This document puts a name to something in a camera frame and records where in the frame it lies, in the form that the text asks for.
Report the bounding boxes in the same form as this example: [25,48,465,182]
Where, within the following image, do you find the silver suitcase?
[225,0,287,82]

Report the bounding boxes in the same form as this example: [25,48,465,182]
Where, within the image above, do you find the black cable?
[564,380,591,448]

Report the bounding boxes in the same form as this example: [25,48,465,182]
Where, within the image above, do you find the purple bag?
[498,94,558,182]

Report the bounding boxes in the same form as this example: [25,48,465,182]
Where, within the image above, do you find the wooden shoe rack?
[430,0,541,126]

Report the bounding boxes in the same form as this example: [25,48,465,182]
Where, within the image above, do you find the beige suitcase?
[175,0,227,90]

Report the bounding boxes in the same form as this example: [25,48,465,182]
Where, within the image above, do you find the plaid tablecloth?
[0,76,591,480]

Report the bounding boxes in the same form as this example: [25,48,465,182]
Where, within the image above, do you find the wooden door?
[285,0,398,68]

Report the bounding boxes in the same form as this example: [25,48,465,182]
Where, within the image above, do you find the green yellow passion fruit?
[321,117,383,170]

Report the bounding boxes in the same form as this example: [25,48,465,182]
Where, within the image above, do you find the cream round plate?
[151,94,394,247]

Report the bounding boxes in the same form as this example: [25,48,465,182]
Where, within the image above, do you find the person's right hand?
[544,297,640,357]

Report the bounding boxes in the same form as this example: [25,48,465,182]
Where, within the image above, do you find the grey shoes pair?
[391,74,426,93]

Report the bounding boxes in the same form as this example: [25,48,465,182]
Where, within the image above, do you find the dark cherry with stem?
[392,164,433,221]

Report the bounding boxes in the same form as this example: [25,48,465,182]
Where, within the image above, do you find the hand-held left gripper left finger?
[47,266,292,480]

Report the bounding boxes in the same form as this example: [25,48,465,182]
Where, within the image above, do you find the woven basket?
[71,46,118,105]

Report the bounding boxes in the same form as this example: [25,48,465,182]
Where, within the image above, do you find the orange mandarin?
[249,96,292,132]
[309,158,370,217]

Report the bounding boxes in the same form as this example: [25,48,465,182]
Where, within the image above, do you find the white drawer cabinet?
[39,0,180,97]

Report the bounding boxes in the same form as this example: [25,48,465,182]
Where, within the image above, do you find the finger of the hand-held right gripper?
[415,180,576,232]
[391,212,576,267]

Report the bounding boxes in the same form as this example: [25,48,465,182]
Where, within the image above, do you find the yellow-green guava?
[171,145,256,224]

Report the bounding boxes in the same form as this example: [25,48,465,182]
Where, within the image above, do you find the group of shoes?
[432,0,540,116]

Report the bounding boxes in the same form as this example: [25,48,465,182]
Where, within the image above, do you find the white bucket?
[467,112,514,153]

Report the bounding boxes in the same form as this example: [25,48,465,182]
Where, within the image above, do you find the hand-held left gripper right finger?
■ ■ ■
=== Problem description ===
The full listing needs to be transcribed exactly.

=== Answer box ===
This document puts a name to something in a camera frame and records where in the frame it lies, in the form that the text asks for.
Report the bounding boxes in the same form as this example: [25,48,465,182]
Where, within the following image, do you find the silver suitcase?
[225,0,287,82]

Report the bounding boxes in the same form as this example: [25,48,465,182]
Where, within the image above, do you find the black cable?
[564,380,591,448]

Report the bounding boxes in the same form as this example: [25,48,465,182]
Where, within the image above, do you find the purple bag?
[498,94,558,182]

Report the bounding boxes in the same form as this example: [25,48,465,182]
Where, within the image above, do you find the wooden shoe rack?
[430,0,541,126]

Report the bounding boxes in the same form as this example: [25,48,465,182]
Where, within the image above, do you find the beige suitcase?
[175,0,227,90]

Report the bounding boxes in the same form as this example: [25,48,465,182]
Where, within the image above, do you find the plaid tablecloth?
[0,76,591,480]

Report the bounding boxes in the same form as this example: [25,48,465,182]
Where, within the image above, do you find the wooden door?
[285,0,398,68]

Report the bounding boxes in the same form as this example: [25,48,465,182]
Where, within the image above, do you find the green yellow passion fruit?
[321,117,383,170]

Report the bounding boxes in the same form as this example: [25,48,465,182]
Where, within the image above, do you find the cream round plate?
[151,94,394,247]

Report the bounding boxes in the same form as this example: [25,48,465,182]
Where, within the image above, do you find the person's right hand?
[544,297,640,357]

Report the bounding boxes in the same form as this example: [25,48,465,182]
Where, within the image above, do you find the grey shoes pair?
[391,74,426,93]

Report the bounding boxes in the same form as this example: [25,48,465,182]
Where, within the image above, do you find the dark cherry with stem?
[392,164,433,221]

Report the bounding boxes in the same form as this example: [25,48,465,182]
Where, within the image above, do you find the hand-held left gripper left finger?
[47,266,292,480]

Report the bounding boxes in the same form as this example: [25,48,465,182]
Where, within the image above, do you find the woven basket?
[71,46,118,105]

Report the bounding boxes in the same form as this example: [25,48,465,182]
Where, within the image above, do you find the orange mandarin?
[249,96,292,132]
[309,158,370,217]

Report the bounding boxes in the same form as this example: [25,48,465,182]
Where, within the image above, do you find the white drawer cabinet?
[39,0,180,97]

Report the bounding boxes in the same form as this example: [25,48,465,182]
Where, within the image above, do you find the finger of the hand-held right gripper?
[415,180,576,232]
[391,212,576,267]

Report the bounding boxes in the same form as this example: [25,48,465,182]
Where, within the image above, do you find the yellow-green guava?
[171,145,256,224]

Report the bounding boxes in the same form as this example: [25,48,465,182]
Where, within the image above, do you find the group of shoes?
[432,0,540,116]

Report the bounding boxes in the same form as this example: [25,48,465,182]
Where, within the image above, do you find the white bucket?
[467,112,514,153]

Report the bounding boxes in the same form as this example: [25,48,465,182]
Where, within the image above, do you find the hand-held left gripper right finger?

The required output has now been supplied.